** Input follows **

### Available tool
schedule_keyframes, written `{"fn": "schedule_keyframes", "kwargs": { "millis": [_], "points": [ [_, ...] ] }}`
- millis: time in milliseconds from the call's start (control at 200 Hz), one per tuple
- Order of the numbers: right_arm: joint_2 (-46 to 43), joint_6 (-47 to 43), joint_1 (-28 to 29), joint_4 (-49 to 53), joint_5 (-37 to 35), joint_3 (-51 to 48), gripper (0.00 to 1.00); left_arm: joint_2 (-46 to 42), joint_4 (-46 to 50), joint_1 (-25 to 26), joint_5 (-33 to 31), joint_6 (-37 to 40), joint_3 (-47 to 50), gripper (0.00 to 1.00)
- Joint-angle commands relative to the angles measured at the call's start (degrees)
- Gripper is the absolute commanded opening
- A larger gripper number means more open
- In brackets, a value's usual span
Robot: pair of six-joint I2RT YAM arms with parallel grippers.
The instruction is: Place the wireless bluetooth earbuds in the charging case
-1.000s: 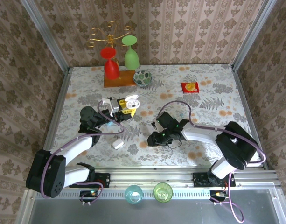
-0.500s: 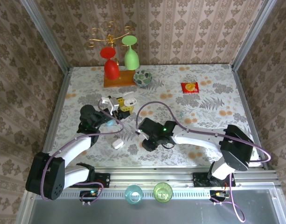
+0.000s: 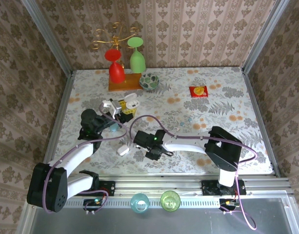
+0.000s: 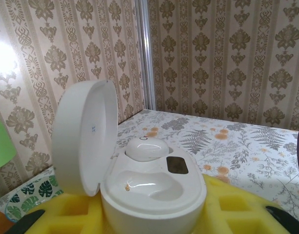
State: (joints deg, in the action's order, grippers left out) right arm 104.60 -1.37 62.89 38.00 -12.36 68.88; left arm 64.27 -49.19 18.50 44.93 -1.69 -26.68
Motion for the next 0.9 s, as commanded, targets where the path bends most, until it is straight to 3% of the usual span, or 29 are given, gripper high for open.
{"fn": "schedule_keyframes", "kwargs": {
  "millis": [0, 365, 895],
  "points": [
    [1.86, -2.46, 0.37, 2.05, -2.58, 1.62, 0.37, -0.90, -0.22, -0.74, -0.02, 0.84, -2.03, 0.24],
    [5.51, -4.86, 0.37, 3.46, -5.36, 2.68, 0.34, -0.70, -0.37, -1.19, 0.08, 0.87, -2.15, 0.24],
    [7.96, -1.34, -0.47, 6.96, -8.47, 4.21, 0.20, -0.56, -1.30, -1.25, 0.54, 0.18, -1.98, 0.24]
  ]
}}
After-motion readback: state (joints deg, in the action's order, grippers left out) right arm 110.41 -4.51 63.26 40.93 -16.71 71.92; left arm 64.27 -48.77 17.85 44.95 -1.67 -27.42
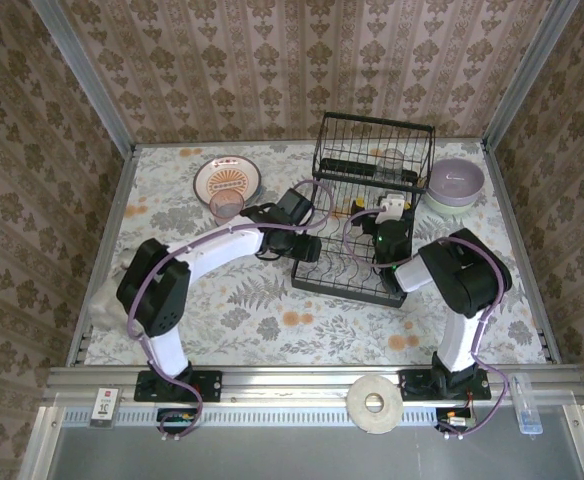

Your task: Unload the mixed dishes from the dish rack

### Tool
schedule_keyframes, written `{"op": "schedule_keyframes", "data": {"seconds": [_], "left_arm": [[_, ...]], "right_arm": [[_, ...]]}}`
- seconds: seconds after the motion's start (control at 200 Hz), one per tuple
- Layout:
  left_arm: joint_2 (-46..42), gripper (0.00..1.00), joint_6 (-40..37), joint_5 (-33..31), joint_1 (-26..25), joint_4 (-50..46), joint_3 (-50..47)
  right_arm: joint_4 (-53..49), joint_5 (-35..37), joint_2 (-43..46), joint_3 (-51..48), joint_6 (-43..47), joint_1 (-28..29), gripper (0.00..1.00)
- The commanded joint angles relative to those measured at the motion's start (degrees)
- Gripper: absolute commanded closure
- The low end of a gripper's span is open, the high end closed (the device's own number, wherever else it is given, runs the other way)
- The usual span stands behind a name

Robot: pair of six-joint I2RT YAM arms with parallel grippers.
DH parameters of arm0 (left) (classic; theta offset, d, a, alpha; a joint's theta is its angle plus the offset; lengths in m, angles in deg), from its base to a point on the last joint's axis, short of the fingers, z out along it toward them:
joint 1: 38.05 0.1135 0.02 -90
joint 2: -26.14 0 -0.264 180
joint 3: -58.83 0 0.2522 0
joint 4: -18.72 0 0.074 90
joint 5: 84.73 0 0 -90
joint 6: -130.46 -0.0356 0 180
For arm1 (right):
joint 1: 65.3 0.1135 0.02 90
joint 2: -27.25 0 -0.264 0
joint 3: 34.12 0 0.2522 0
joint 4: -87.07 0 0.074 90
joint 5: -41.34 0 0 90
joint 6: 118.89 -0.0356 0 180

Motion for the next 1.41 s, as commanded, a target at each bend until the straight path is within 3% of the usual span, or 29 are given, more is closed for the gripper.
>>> {"op": "schedule_keyframes", "data": {"seconds": [0.0, 0.09, 0.435, 1.03, 1.4], "left_arm": [[1.9, 0.36, 0.0, 1.7, 0.1, -0.2, 1.8], [3.6, 0.45, -0.3, 2.3, 0.2, -0.9, 3.1], [6.7, 1.00, 0.0, 5.8, 0.3, -1.7, 4.9], [3.9, 1.00, -1.0, 7.3, 0.3, -6.4, 7.7], [4.6, 1.00, -2.4, 7.5, -0.6, -8.9, 11.5]], "right_arm": [[2.0, -0.6, -2.1, 3.1, -1.4, -1.0, 0.02], [1.9, -0.2, -3.7, 5.0, -1.8, -1.8, 0.02], [1.4, -0.1, -7.4, 10.0, -2.7, -2.2, 0.03], [1.5, 4.0, -13.3, 18.5, -3.9, -6.2, 0.03], [1.8, -3.4, -19.0, 26.9, 1.2, -7.7, 0.03]]}}
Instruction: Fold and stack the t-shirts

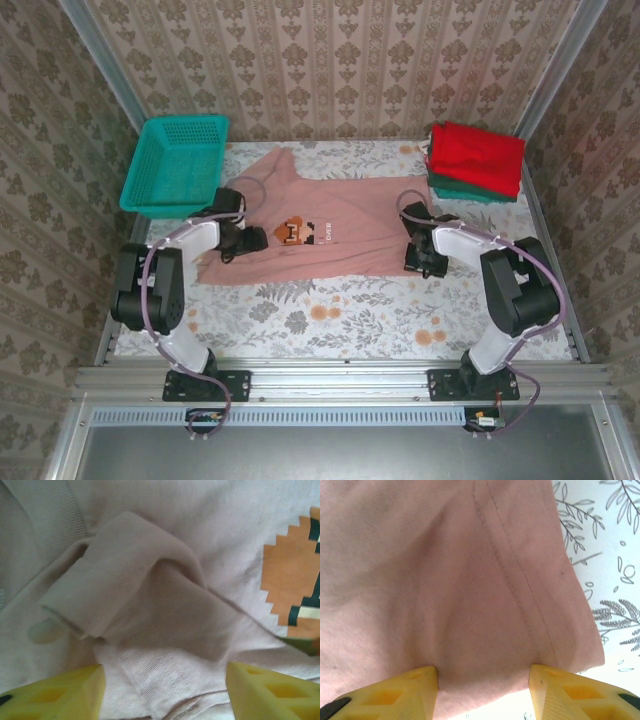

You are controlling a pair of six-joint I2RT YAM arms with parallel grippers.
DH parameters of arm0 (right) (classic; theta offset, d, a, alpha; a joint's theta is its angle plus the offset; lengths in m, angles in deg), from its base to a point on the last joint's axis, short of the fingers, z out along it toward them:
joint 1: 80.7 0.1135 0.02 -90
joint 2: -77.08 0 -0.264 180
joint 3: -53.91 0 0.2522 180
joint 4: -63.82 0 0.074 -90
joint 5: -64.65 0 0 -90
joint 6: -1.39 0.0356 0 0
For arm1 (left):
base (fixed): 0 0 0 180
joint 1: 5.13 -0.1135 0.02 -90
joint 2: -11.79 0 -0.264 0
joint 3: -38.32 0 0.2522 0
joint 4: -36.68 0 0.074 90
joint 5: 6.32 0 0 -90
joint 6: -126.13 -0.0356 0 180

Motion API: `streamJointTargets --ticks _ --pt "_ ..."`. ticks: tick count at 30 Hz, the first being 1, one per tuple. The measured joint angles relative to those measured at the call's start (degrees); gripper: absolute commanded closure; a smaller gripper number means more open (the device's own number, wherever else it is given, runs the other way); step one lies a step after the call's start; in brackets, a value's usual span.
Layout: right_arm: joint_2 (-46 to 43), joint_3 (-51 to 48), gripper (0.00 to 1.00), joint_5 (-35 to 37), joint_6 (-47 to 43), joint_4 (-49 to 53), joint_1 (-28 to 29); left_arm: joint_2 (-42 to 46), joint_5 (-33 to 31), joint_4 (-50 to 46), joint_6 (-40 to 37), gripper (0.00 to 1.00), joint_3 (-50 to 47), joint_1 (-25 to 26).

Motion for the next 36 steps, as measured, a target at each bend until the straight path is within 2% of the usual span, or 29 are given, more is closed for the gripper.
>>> streamJointTargets --ticks 9,11,18,23,24,25,26,28,29,34,36 --pt "-3.93 -4.2 0.46 -0.13 1.36 0.09 0.0 -4.98 1.64 -0.5 -0.61 0.83 6.21 0.0" --pt "-4.9 -4.61 0.45 -0.15 1.33 0.74 0.0 -5.29 2.25 -1.11 -0.83 0.88 7.13 0.0" --pt "-7.93 -4.79 0.45 -0.09 1.22 1.75 0.0 -6.56 4.87 -2.67 -0.7 0.84 13.62 0.02" --pt "-7.96 -4.79 0.44 -0.07 0.55 2.47 0.11 -11.58 6.49 -4.13 -0.28 0.84 21.09 0.02" --pt "-8.11 -4.79 0.44 -0.04 0.26 2.69 0.2 -13.05 6.78 -4.59 -0.31 0.78 22.51 0.02" --pt "-8.39 -4.76 0.44 -0.04 0.13 2.84 0.28 -13.94 6.86 -4.63 -0.35 0.64 22.97 0.02" --pt "-8.85 -4.76 0.43 -0.04 -0.02 2.91 0.39 -14.08 6.91 -4.74 -0.17 0.56 22.64 0.02" --pt "-10.27 -4.76 0.43 -0.04 -0.28 3.02 0.5 -12.46 6.64 -4.57 0.04 0.48 19.34 0.02" --pt "-10.91 -4.76 0.43 -0.04 -0.44 3.02 0.66 -10.71 6.25 -4.22 0.22 0.48 16.76 0.02" --pt "-12.59 -4.17 0.42 -0.07 -1.36 2.89 1.29 1.79 2.62 -4.31 1.29 0.56 4.26 -0.24" --pt "-12.59 -4.07 0.42 -0.07 -1.49 2.78 1.57 3.56 2.38 -3.63 1.68 0.57 2.47 -0.81"
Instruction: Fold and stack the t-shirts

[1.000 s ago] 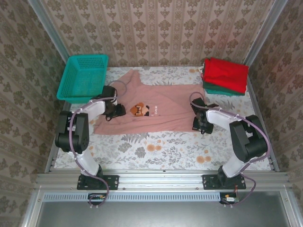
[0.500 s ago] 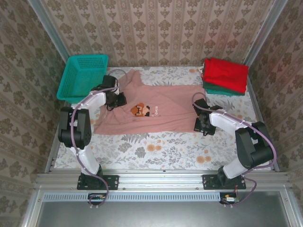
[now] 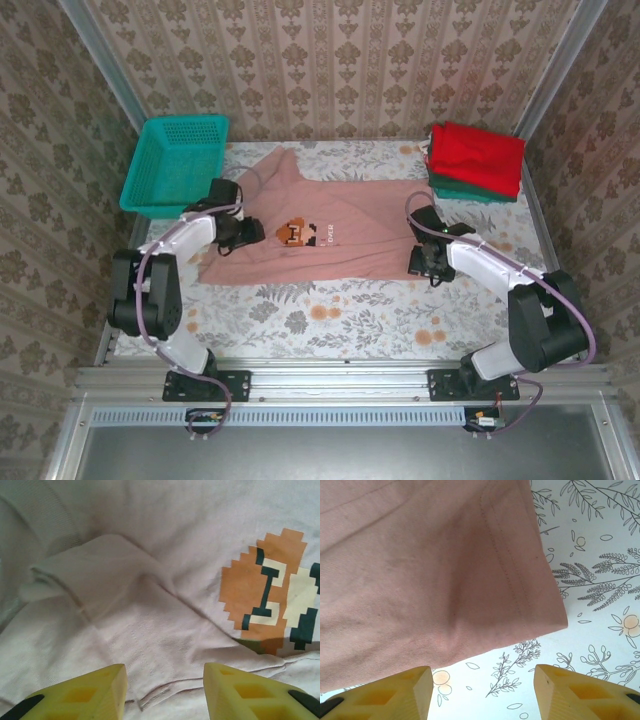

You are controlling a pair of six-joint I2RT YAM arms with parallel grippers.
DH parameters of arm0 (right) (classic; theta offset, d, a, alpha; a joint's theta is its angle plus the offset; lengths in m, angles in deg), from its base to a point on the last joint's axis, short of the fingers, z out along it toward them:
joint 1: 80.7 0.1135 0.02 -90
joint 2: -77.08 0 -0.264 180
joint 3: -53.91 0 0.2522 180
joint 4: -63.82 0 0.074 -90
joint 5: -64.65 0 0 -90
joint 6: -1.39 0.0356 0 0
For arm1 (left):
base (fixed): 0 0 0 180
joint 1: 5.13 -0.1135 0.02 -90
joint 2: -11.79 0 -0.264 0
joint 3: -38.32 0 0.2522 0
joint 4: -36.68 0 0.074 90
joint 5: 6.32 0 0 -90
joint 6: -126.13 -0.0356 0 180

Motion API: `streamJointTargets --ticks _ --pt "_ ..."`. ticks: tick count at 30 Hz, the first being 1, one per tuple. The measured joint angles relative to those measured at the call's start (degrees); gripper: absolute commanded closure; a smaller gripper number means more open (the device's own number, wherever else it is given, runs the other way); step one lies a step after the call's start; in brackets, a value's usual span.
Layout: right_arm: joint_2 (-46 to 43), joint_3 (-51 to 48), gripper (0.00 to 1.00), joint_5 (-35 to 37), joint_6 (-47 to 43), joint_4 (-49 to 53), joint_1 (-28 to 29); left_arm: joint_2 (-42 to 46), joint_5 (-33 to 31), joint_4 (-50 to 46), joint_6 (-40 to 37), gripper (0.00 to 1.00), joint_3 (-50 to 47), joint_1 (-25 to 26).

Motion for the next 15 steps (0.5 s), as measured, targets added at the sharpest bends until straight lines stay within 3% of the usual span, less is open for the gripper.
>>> streamJointTargets --ticks 9,15 --pt "0.0 0.0 0.42 0.0 -0.04 -0.2 0.31 -8.31 -2.05 1.14 0.0 0.57 2.08 -1.33" --pt "0.0 0.0 0.42 0.0 -0.04 -0.22 0.39 -10.6 -2.73 0.72 -0.63 0.82 6.16 -1.33"
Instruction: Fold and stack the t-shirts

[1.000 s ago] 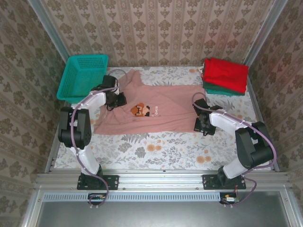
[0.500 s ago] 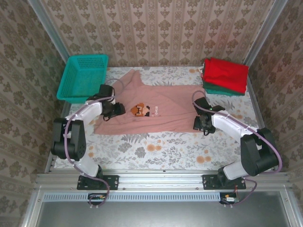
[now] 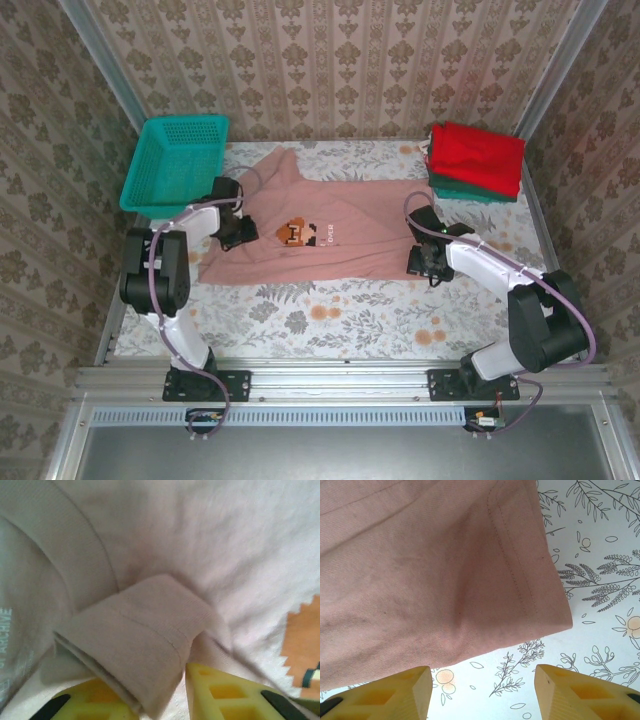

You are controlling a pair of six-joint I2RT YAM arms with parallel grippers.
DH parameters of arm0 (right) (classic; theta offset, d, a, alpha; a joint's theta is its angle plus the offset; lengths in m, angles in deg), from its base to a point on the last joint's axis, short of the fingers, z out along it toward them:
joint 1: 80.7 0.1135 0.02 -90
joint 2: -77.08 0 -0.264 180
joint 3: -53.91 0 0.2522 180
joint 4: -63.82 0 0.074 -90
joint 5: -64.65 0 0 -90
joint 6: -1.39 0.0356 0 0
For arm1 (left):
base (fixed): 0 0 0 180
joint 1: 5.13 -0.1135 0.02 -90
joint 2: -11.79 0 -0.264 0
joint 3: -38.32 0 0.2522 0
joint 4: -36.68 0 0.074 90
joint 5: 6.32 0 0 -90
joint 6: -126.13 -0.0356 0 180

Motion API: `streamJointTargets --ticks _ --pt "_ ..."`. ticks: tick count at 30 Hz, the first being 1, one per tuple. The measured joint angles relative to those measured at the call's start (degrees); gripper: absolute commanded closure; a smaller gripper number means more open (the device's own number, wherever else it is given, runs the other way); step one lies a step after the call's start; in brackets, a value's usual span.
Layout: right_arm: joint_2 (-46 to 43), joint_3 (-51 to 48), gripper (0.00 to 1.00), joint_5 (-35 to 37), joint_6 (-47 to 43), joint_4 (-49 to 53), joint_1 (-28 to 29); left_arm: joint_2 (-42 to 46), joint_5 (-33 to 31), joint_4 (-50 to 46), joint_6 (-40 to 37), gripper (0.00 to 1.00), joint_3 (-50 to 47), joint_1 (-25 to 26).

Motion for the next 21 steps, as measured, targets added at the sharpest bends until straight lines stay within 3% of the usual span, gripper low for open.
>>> streamJointTargets --ticks 4,12,16,21 --pt "0.0 0.0 0.42 0.02 0.02 -0.04 0.0 -0.79 0.26 -0.55 -0.39 0.91 3.52 0.74" --pt "0.0 0.0 0.42 0.0 -0.26 -0.2 0.02 -7.02 1.79 -4.39 -0.55 0.8 13.33 1.53" --pt "-0.02 0.0 0.41 0.0 -0.46 -0.17 0.02 -12.87 2.64 -6.12 -0.46 0.84 20.74 1.99" --pt "-2.64 0.17 0.32 0.33 -2.08 -0.24 4.46 -17.42 3.39 -8.15 -0.44 0.81 24.83 2.45"
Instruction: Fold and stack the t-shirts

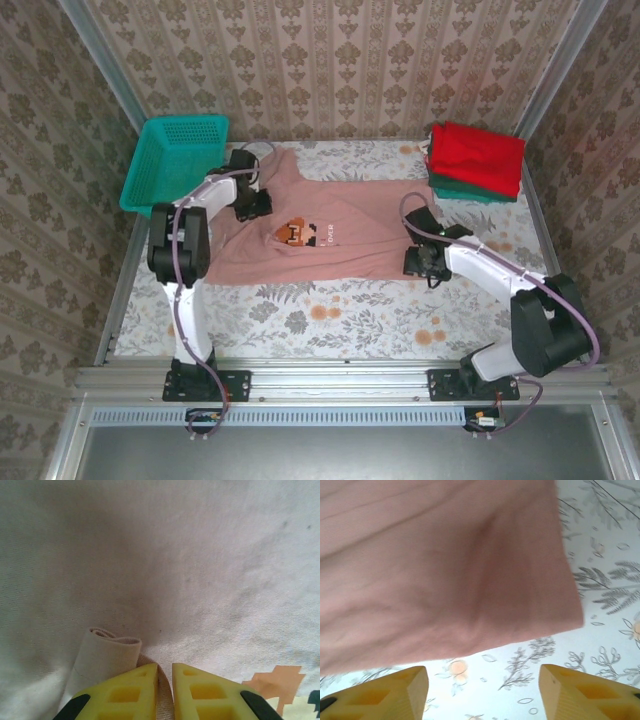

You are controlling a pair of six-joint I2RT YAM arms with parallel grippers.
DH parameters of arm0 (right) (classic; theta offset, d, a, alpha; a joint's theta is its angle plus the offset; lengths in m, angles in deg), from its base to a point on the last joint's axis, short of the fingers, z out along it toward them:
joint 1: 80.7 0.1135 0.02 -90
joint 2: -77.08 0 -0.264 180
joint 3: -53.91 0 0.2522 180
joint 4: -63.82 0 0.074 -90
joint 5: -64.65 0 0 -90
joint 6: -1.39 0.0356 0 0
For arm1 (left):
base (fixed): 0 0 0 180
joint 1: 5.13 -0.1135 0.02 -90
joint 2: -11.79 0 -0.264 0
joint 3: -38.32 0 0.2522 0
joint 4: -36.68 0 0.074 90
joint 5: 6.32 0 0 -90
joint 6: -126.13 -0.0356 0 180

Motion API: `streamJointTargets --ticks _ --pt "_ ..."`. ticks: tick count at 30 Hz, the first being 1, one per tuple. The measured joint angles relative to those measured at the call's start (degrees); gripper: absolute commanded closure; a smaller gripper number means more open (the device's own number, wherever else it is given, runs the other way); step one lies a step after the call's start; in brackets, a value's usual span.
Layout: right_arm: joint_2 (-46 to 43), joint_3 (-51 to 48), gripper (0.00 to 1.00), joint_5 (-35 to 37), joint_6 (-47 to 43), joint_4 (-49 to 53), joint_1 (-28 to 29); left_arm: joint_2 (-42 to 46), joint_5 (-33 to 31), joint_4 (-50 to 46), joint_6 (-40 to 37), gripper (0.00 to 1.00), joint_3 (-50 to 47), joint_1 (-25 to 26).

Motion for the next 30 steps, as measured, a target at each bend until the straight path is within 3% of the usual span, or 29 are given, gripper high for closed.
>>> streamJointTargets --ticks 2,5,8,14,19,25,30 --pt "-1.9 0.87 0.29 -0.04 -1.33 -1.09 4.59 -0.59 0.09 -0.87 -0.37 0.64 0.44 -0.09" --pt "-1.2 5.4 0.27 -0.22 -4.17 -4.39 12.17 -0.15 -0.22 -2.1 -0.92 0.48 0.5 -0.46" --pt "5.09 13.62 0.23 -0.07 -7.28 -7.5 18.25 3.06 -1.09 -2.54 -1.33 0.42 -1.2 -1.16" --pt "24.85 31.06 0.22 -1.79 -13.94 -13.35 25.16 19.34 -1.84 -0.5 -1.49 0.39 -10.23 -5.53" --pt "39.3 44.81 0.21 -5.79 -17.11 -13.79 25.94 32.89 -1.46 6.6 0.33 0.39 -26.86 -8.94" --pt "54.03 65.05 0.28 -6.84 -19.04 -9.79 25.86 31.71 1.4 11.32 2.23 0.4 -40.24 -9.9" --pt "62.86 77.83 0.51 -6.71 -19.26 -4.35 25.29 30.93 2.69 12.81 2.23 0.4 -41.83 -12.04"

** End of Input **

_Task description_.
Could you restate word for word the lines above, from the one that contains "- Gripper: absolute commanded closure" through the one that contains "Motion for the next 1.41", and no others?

_Task output_.
- Gripper: absolute commanded closure
- The low end of a gripper's span is open, the high end closed (the device's own number, wherever else it is given, runs the other way)
- The usual span stands behind a name

Robot: pair of six-joint I2RT YAM arms with parallel grippers.
DH parameters of arm0 (left) (classic; theta offset, d, a, alpha; a joint's theta is its angle plus the offset; lengths in m, angles in deg), from its base to a point on the last joint's axis, short of the fingers, z out along it toward them:
joint 1: 38.05 0.1135 0.02 -90
joint 2: -26.14 0 -0.264 180
joint 3: -58.83 0 0.2522 0
joint 4: -18.72 0 0.074 90
joint 5: 84.73 0 0 -90
joint 6: -130.46 -0.0356 0 180
For arm1 (right):
joint 1: 65.3 0.1135 0.02 90
joint 2: -27.25 0 -0.264 0
joint 3: 34.12 0 0.2522 0
joint 4: -87.07 0 0.074 90
joint 5: -41.34 0 0 90
joint 6: 118.89 -0.0356 0 180

Motion for the next 1.41 s, as commanded, a target at each bend until the straight path is within 3% of the usual span, or 29 are given, more is closed for the gripper.

Nothing remains to be done for this exercise.